Transactional knowledge offers a better solution for updating chatbot knowledge sources. In this approach, chunks are stored in a database like MongoDB, and a simple CRUD (create, read, update, delete) application is built on top of the chunks. This allows for real-time editing and updating of the knowledge without needing to nuke the entire index.

The benefits of transactional knowledge include:

  1. Real-time Updates: Business users can update the chatbot knowledge anytime it needs updating, without waiting for scheduled downtime.
  2. No Downtime: Chatbots do not experience downtime during updates, enabling continuous service for users.
  3. Empowering Business Users: Business users can directly contribute to the chatbot’s knowledge base, streamlining the update process and eliminating the need for coordination among stakeholders.

Conclusion

Transactional knowledge transforms the chatbot’s knowledge management into a content management system, a familiar paradigm for business users who create content regularly.

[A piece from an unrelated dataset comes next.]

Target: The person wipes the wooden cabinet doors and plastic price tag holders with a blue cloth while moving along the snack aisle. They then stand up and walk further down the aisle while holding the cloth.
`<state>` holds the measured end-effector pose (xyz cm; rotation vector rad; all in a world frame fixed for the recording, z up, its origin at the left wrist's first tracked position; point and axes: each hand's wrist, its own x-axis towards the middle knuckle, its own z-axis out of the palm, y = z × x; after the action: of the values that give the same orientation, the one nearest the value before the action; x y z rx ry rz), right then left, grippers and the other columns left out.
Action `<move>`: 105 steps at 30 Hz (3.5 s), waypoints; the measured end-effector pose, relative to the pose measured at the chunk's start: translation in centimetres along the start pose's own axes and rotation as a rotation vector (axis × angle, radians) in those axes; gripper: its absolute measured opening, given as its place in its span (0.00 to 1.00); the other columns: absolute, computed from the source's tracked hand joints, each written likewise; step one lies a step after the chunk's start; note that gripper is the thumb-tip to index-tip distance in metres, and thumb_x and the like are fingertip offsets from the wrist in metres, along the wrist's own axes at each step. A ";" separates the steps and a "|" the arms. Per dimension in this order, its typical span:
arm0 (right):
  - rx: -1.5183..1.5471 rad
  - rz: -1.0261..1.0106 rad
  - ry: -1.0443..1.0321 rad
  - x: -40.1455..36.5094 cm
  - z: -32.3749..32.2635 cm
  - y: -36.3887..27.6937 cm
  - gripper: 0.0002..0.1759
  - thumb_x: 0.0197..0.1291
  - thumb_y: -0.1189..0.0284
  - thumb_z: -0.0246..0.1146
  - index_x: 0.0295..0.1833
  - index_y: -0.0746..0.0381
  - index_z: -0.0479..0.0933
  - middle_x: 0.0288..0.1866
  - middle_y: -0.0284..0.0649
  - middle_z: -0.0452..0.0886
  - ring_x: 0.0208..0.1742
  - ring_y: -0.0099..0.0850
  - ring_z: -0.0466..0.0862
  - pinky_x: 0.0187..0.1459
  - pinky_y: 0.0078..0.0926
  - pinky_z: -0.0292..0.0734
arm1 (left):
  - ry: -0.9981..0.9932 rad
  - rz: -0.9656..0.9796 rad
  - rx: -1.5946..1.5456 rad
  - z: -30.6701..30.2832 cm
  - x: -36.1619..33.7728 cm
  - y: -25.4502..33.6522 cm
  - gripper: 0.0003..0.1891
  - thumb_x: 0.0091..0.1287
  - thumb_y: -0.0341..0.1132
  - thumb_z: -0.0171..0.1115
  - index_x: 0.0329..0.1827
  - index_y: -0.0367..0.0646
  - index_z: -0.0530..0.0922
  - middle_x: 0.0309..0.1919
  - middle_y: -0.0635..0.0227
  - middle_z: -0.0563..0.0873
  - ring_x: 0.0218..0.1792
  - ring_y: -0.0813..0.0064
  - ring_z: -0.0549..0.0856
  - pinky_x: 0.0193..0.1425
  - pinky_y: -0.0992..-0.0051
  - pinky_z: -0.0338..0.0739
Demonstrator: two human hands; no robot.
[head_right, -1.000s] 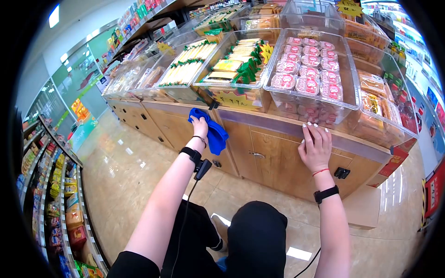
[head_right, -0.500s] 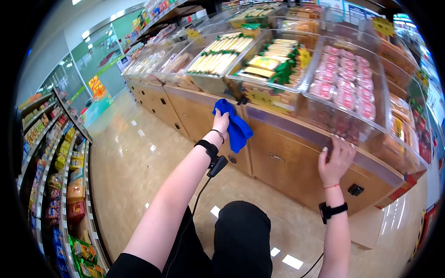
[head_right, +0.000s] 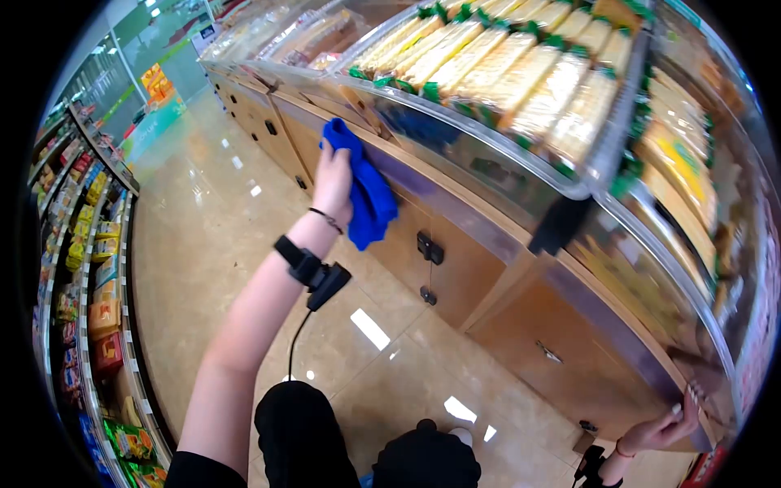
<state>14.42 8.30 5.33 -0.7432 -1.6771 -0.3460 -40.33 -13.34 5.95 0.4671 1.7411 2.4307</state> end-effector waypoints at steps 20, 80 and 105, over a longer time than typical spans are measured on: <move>-0.397 0.098 -0.098 0.3 1.6 -7.9 0.18 0.66 0.71 0.54 0.58 0.68 0.71 0.56 0.49 0.75 0.60 0.45 0.71 0.63 0.40 0.62 | 0.078 0.253 0.524 -8.5 9.6 -3.0 0.31 0.70 0.33 0.44 0.74 0.35 0.48 0.74 0.54 0.52 0.75 0.61 0.50 0.76 0.69 0.45; -0.361 0.053 -0.108 0.6 7.6 -19.8 0.15 0.61 0.72 0.57 0.53 0.65 0.74 0.47 0.44 0.77 0.53 0.43 0.76 0.55 0.35 0.68 | -0.041 0.011 0.189 -20.4 16.4 -18.5 0.33 0.69 0.30 0.43 0.76 0.41 0.42 0.74 0.59 0.50 0.73 0.62 0.55 0.75 0.69 0.48; -0.425 0.076 -0.105 0.7 7.9 -19.6 0.13 0.59 0.72 0.58 0.50 0.61 0.76 0.48 0.41 0.79 0.51 0.39 0.78 0.52 0.34 0.70 | 0.116 -0.349 -0.180 -22.6 17.0 -25.0 0.20 0.73 0.43 0.43 0.65 0.49 0.62 0.60 0.62 0.72 0.60 0.64 0.72 0.67 0.61 0.64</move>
<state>-4.22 -1.48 7.25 -1.1523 -1.6866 -0.6305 -65.56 -20.82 -21.11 0.0002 1.4748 2.3652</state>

By adopting this approach, businesses can build better chatbots with real-time updates, no downtime, and empowered business users. It’s time to ditch the nuke and pave method and embrace the future of chatbot knowledge management.

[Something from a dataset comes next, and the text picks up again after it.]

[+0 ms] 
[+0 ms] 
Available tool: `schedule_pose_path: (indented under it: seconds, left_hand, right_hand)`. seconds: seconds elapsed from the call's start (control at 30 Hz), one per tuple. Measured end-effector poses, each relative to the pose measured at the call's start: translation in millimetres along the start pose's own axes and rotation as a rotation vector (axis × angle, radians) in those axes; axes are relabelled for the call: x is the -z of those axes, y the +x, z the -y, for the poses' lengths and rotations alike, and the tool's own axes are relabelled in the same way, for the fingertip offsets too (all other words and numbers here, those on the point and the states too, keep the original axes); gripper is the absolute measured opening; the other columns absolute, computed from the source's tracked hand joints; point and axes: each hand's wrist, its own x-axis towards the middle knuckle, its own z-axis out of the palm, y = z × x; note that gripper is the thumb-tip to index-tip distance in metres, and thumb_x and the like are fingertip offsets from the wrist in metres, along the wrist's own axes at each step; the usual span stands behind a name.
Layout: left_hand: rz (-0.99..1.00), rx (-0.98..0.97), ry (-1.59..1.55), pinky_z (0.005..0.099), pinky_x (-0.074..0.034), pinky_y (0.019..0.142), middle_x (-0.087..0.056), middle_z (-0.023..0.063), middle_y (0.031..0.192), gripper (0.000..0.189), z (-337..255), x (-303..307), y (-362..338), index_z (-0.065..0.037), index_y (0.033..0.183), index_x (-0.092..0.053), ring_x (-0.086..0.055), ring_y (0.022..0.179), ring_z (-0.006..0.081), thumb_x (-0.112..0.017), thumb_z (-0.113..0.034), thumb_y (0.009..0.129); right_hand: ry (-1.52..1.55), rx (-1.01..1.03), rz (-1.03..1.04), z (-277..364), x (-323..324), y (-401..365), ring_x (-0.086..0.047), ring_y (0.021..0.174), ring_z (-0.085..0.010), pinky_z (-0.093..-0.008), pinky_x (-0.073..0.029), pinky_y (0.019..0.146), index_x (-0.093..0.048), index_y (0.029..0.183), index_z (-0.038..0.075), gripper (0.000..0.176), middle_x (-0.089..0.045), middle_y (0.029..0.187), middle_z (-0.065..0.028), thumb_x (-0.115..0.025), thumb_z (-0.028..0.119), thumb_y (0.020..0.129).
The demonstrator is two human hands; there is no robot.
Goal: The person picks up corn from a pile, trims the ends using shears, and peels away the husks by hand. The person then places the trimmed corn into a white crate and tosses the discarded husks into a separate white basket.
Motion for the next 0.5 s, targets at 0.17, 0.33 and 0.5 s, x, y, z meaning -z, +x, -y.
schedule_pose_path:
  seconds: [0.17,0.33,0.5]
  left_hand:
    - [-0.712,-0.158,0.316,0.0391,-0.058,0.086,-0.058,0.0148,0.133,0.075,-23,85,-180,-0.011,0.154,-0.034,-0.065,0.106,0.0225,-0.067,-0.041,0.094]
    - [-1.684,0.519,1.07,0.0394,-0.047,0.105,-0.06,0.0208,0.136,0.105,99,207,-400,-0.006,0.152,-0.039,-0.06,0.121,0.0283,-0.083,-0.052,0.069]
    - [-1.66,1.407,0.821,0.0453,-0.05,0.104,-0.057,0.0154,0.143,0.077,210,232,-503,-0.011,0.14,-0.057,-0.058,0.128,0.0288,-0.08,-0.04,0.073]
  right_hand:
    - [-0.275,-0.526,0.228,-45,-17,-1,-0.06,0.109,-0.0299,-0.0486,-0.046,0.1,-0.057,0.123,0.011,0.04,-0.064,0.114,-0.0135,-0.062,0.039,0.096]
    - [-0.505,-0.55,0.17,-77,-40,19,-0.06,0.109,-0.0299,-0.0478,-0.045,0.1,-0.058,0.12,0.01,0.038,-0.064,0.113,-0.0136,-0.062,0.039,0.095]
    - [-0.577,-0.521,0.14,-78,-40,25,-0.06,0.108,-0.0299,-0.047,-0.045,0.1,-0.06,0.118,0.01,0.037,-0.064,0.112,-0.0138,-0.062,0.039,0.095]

  • Human Intervention: Minor. This was applicable to internal an external chatbots. The LLM used here assumed it was external only.

Facts Used:

    • LLM (large language model) driven RAG (retrieval augmented generation) Chatbots rely on high quality knowledge sources to give accurate, grounded answers.
    • Chatbots retrieve their knowledge using semantic search or a combination of vector search and lexical search, called hybrid search
    • Chatbot knowledge sources (word docs, pdf docs, text files, site scrapes) are typically unstructured blobs of text that get broken up into pieces called “chunking” to allow each chunk of knowledge to be meaninfully represented by a text embedder, which inputs text and produces dense vectors which are used for similarity search later. In a hybrid scenario we also search the raw text with a search engine like Lucene.
    • In a pilot or PoC environment, we will typically use an integration library like LangChain to ingest and chunk our document sources, which are usually just sitting in a folder on a server or on our laptop.
    • Ingesting all these sources results in our ability to run a RAG workflow and ground our LLMs answers with retrieved chunks, so the answers are closer to the source material and not hallucinated from the LLMs pretraining.
    • However, knowledge changes over time. If we ingested an HR doc, maybe the HR policies have changed over time. How do we update knowledge?
    • In most current chatbot implementations users will do a nuke/pave operation: The current chunks in the vector index will be deleted, and the documents will be reingested, chunked and vectorized.
    • This style of update has some pitfalls: The default chunking method counts tokens in the source text and stores a fixed number of them, usually with some overlap on each side. This is called token limit with overlap method. If you change your source text, you change your chunk boundaries, and can potentially impact your recall and precision of your vector and lexical search results.
    • Nuke and pave also results in some downtime in your chatbot, meaning it can’t answer questions while the index is being rebuilt. You can get around this with a Blue-Green environment setup or multiple indexes, but again you’re replacing the entire knowledgebase!
    • An alternative to this is Transactional Knowledge. Imagine you store your chunks in a regular database, like MongoDB, and you build a simple CRUD application on top of your chunks. You can edit, and update the knowledge in real time, without having to nuke the entire index.
    • This also means you no longer need to schedule downtime for your chatbot, or coordinate all the business users and stakeholders to make all their updates in the same nightly window. Business users can be empowered to update the chatbot knowledge anytime it needs updating.
    • Transactional Knowledge is treating your chatbot’s knowledge like a content management system, which is a familiar paradigm for any business user who creates content right now.
    • Ditch the nuke and pave! Make your chatbot update in real-time!